Assignment: The answer is the exact run of lines in the listing below from the line containing "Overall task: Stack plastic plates" up to and including the line containing "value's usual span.", with pictures removed.

Excerpted records:
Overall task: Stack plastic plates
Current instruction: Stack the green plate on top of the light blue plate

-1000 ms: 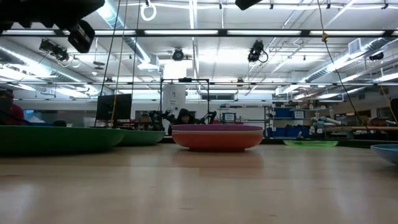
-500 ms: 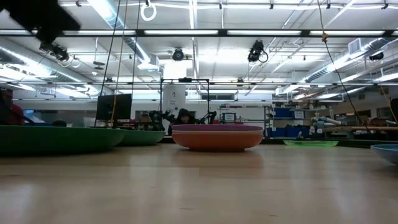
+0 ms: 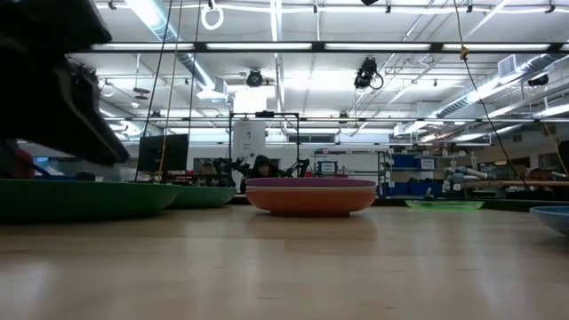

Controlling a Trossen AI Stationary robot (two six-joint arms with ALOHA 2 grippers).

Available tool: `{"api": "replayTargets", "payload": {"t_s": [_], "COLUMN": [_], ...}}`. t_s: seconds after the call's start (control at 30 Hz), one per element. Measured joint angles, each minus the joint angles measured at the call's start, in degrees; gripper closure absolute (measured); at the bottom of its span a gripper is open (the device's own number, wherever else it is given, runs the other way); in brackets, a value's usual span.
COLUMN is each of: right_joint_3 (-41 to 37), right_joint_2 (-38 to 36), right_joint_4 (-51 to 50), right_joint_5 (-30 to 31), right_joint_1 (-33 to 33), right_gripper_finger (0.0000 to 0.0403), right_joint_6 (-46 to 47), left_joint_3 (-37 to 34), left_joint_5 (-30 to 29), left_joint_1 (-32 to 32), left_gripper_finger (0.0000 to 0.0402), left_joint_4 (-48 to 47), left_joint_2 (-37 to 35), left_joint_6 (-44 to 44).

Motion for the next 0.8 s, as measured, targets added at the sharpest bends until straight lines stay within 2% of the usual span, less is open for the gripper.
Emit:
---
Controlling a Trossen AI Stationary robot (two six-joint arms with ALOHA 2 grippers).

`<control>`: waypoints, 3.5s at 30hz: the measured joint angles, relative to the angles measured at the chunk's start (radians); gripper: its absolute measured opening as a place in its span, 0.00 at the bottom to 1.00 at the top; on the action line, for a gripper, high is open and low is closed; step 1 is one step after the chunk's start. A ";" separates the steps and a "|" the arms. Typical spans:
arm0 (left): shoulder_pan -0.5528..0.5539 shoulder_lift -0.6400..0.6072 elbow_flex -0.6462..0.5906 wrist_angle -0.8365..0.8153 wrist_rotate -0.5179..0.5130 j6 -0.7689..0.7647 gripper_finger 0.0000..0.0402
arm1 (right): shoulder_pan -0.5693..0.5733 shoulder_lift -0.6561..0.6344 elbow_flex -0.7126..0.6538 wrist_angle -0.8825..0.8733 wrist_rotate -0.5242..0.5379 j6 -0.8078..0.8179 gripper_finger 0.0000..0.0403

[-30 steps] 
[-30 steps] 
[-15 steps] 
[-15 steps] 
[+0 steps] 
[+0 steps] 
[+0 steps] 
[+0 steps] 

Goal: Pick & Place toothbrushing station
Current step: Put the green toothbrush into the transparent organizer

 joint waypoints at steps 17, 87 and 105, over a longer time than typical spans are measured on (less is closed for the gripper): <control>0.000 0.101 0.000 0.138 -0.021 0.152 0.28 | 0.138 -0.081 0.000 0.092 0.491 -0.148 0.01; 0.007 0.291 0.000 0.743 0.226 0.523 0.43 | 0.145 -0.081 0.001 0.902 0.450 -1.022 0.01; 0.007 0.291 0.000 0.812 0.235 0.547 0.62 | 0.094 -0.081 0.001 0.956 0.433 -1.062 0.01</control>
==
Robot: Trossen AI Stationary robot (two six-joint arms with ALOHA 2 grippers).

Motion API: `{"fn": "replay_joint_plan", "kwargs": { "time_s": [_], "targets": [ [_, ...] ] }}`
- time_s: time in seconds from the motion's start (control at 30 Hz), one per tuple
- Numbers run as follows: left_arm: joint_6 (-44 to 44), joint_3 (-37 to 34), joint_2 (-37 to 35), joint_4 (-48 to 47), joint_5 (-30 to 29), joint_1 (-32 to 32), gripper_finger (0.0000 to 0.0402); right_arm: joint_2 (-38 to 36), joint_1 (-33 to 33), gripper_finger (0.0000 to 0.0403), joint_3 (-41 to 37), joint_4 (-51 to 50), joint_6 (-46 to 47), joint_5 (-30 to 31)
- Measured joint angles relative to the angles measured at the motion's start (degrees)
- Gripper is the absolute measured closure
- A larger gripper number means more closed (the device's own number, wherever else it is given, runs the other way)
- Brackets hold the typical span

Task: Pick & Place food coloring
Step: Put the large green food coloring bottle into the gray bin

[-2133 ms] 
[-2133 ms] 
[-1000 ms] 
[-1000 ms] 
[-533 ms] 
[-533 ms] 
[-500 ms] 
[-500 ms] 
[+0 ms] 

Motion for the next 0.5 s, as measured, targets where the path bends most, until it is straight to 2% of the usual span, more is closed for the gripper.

Answer for the task:
Overall task: Stack plastic plates
Current instruction: Stack the green plate on top of the light blue plate

-1000 ms: 
-500 ms: 
+0 ms: 

Controlling a Trossen AI Stationary robot (two six-joint arms with ALOHA 2 grippers).

Available tool: `{"api": "replayTargets", "payload": {"t_s": [_], "COLUMN": [_], ...}}`. t_s: seconds after the call's start (control at 30 Hz), one per element. Measured joint angles, each minus the joint angles measured at the call's start, in degrees; gripper closure absolute (measured); at the bottom of its span a gripper is open (the device's own number, wherever else it is given, runs the other way); in brackets, a value's usual span.

No further output will be produced for this exercise.